Rael Lemos de Freitas, genro do casal, reforça as suspeitas, destacando que Ernesto amava a esposa e não teria motivos para atropelá-la. Ele descreve que houve uma discussão no sítio antes dos crimes, possivelmente desencadeada pela chegada de Alex com bebidas e drogas. “A minha sogra não aceitou mais meu sogro a situação. Houve uma discussão entre eles e, a meu ver, o pessoal estava lá discutindo com a minha sogra e com o meu sogro. Logo em seguida, a minha sobrinha estava na casa de baixo. Ela escuta gritos falando para parar. Isso já era envolvimento de briga”, afirma Rael.

Além disso, Rael menciona que Luzia apresentava marcas de atropelamento, mas também ferimentos que poderiam ter sido causados por objetos como um martelo e uma faca encontrados no local, levantando questões sobre a dinâmica exata das mortes. “Ela tinha marca na testa uma marca de martelo, atrás [nuca]. Ela estava bastante machucada. Como um atropelamento ia afundar [a cabeça e a nuca]?”, questiona.

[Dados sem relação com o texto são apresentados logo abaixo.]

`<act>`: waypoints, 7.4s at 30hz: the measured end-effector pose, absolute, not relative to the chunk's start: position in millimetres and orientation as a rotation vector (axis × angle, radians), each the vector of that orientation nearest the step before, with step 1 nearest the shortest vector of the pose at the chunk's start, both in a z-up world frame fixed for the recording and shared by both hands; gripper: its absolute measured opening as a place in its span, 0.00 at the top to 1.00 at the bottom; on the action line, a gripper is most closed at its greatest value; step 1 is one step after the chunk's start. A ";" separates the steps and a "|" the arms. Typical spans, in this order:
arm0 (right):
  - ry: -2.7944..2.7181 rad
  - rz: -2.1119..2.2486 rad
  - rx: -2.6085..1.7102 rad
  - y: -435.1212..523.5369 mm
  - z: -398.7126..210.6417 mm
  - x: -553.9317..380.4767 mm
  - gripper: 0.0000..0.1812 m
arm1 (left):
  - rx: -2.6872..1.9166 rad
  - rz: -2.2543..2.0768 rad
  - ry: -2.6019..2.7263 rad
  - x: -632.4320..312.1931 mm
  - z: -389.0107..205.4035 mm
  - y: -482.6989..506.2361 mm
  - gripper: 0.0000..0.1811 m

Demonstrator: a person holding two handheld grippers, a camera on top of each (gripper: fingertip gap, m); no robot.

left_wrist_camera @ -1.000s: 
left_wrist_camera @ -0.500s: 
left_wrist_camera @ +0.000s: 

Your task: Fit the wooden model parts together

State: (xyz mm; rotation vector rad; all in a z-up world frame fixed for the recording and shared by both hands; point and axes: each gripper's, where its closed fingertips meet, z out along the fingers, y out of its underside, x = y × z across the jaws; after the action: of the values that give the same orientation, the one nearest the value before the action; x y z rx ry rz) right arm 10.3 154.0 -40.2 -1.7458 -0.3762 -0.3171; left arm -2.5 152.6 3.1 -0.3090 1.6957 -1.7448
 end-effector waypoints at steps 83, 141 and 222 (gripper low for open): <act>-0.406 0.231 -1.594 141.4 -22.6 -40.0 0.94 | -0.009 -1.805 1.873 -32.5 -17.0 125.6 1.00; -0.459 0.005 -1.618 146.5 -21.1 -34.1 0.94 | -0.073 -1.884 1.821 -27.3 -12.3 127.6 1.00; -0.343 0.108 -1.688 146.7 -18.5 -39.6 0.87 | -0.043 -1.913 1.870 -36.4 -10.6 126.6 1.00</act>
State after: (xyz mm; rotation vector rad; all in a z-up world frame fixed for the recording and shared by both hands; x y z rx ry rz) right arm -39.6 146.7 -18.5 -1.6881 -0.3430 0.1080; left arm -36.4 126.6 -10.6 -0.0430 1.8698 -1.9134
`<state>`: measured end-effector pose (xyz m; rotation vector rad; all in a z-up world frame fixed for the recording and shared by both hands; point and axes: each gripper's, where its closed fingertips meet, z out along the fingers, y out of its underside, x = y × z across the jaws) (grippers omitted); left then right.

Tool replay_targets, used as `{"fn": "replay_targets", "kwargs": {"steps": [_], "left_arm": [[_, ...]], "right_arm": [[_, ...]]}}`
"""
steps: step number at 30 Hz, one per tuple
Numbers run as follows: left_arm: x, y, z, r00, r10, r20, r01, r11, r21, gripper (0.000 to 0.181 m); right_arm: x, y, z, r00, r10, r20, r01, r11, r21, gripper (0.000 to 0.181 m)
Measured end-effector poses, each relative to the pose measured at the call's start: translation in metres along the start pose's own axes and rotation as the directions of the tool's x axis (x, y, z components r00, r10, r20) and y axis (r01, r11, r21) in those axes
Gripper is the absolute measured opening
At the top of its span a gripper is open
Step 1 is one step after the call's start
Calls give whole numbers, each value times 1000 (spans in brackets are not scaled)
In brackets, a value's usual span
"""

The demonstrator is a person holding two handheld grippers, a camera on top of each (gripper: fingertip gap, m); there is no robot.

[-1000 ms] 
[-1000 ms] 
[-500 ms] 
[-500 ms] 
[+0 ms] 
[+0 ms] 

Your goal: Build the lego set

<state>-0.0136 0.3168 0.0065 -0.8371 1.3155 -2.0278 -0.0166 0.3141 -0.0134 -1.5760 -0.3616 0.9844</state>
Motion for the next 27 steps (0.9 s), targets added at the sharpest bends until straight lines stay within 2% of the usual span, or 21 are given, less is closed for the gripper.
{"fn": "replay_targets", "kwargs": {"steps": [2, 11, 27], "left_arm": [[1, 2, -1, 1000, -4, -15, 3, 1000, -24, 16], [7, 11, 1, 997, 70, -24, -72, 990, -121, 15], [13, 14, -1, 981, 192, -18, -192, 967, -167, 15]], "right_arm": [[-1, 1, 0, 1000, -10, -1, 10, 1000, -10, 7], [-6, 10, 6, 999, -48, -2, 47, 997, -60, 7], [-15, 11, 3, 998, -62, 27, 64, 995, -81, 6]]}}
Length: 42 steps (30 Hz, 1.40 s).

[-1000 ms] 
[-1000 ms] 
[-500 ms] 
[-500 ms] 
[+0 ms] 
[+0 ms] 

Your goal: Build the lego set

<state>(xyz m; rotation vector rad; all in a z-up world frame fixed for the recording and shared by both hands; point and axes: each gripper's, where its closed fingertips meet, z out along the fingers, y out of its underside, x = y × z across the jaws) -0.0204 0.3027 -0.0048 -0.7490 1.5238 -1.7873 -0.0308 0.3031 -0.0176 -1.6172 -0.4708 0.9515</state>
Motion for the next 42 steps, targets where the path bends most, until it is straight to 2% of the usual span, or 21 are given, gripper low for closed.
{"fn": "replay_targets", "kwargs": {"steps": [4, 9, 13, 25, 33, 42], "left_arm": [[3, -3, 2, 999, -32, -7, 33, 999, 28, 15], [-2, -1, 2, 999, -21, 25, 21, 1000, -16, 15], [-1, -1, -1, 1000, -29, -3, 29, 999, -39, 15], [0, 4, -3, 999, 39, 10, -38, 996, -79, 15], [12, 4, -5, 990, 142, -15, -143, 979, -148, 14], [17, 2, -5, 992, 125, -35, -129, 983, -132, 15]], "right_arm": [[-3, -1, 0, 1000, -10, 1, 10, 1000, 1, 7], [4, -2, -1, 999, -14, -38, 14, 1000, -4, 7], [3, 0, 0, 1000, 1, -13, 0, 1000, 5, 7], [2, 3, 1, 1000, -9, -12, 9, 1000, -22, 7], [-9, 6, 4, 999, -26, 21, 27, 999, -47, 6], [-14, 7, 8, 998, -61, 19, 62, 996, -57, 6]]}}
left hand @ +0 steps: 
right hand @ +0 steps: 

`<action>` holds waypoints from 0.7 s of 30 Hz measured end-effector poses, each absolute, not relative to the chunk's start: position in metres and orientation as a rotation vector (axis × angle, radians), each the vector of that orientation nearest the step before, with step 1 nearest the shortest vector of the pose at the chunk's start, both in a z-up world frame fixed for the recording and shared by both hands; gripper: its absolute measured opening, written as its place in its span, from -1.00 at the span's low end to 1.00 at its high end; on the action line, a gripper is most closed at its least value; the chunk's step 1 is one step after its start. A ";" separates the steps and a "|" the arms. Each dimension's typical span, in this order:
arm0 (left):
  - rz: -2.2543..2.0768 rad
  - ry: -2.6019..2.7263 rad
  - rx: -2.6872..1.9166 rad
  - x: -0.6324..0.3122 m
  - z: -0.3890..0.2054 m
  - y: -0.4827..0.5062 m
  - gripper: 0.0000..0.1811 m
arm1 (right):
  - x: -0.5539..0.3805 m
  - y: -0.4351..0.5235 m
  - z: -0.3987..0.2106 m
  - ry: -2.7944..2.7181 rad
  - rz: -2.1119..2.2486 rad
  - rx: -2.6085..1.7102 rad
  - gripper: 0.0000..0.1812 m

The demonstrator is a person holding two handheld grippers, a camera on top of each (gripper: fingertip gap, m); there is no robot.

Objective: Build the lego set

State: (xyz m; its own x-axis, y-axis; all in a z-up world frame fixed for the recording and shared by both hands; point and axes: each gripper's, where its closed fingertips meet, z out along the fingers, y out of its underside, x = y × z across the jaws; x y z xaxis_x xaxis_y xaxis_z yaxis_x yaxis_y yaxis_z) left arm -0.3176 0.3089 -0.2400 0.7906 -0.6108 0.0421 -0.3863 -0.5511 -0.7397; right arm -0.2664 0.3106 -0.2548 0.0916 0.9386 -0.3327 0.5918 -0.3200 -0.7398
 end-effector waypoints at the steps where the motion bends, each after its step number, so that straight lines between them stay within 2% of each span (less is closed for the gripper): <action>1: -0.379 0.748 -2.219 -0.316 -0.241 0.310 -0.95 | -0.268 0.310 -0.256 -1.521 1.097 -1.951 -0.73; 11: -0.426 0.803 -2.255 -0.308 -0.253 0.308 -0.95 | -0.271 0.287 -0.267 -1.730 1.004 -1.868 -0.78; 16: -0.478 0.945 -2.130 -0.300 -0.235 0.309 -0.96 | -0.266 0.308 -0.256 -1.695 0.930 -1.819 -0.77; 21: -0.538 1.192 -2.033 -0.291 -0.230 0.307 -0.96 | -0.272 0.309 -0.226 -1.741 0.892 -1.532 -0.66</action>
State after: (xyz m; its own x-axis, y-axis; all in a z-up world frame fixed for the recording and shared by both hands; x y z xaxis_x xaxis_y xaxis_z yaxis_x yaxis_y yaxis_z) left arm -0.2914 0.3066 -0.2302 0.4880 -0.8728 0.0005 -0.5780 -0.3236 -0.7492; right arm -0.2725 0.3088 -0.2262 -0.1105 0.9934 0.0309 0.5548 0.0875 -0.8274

Desfecho e próximos passos

Os corpos de Ernesto e Luzia foram submetidos a exames no Instituto Médico Legal (IML) de Ribeirão Preto e enterrados nesta segunda-feira (13) em Cajuru. Alex Marques foi encaminhado à Cadeia de Santa Rosa de Viterbo, e o caso é investigado como homicídio, com a perícia responsável por esclarecer os detalhes das mortes. Até o momento, a defesa de Alex não foi localizada para comentários, deixando a comunidade local em suspense sobre os desdobramentos desta tragédia familiar.